Driving me bloody crazy!!

Tumtitum Sun 25-Sep-16 18:08:07

My DH does this as well and it also drives me mad... But he gets so wounded if I say anything as he thinks he's being super helpful!! My DH makes such a meal out of making any bed that in your shoes if I didn't make the bed it would prolong bedtime and I'd probably end up stepping in!! confused

RandomMess Sun 25-Sep-16 18:10:33

I delegated food shopping, planning & cooking. It's fabulous I just turn up and eat the food!!!!

CalleighDoodle Sun 25-Sep-16 18:14:46

He is choosing the jobs he wants to do. We can all do that! But the toilet probably would never get cleaned! thank him for doing the bonfire then remind him lf the jobs you need him to do before bedtime tonight.

I once, when pregnant, wrote my
Dh a list of the jobs that needed doing. He added 'change batteries on the catflap' to the bottom and then ticked it off. Er, no!

booksandcoffee Sun 25-Sep-16 18:16:30

Unfortunately not everyone is good at prioritising. Perhaps a tactful discussion a little further down the road might be needed?

KellyBoo800 Sun 25-Sep-16 18:18:40

tum it's such a pain because he does a lot, but never what needs doing - so if there are 6 jobs we could share out between us, he'll find 6 other ones he would rather do meaning we are both doing twice as much as we need to! Luckily bed-making is one he does happily but I can see him getting pissed off when it comes to having to do it at the last minute because I haven't.
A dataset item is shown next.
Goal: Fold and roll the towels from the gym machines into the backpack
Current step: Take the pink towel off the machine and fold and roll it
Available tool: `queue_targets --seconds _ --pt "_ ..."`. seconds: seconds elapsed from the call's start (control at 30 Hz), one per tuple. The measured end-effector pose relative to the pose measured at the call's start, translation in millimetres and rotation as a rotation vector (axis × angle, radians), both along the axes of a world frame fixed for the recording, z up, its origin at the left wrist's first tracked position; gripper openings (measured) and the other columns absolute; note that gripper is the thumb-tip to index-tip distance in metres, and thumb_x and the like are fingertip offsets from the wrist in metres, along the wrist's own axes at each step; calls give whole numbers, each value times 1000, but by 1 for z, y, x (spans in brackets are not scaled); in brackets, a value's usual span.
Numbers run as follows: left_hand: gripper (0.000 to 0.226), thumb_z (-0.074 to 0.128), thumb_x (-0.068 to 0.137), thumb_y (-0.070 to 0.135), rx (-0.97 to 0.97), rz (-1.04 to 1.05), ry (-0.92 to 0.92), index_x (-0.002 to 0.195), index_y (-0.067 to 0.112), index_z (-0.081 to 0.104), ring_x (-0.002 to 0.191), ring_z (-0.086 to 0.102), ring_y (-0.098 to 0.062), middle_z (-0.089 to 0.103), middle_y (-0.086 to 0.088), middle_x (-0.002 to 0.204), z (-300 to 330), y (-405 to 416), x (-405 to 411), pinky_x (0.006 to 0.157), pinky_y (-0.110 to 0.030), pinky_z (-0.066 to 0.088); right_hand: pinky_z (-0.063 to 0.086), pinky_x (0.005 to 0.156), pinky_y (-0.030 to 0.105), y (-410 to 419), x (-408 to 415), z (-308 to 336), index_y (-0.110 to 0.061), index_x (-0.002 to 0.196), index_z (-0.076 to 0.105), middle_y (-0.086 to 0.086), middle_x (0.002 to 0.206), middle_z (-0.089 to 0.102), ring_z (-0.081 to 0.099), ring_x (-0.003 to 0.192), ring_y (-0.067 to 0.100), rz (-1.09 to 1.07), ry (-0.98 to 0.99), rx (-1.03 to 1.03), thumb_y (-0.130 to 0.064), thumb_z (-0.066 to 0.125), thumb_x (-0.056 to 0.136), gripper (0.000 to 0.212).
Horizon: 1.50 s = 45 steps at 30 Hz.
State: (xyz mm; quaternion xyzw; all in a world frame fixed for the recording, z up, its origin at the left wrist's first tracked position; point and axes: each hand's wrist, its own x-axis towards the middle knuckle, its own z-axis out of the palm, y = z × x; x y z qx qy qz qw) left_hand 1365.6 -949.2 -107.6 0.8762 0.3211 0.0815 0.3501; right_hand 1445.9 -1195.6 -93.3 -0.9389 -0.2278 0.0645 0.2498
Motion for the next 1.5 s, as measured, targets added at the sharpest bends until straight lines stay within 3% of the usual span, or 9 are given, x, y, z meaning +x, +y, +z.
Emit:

random I would love to delegate that to my DH but he is so bad at getting the timings right on a meal that everything is finished at different times so half the meal is cold by the time it comes to eating it...seems to take him twice as long too. He's not very mathematically minded so I do think he genuinely struggles with it (as opposed to deliberately fucking it up so I don't ask him to do it again). I think I need a PA!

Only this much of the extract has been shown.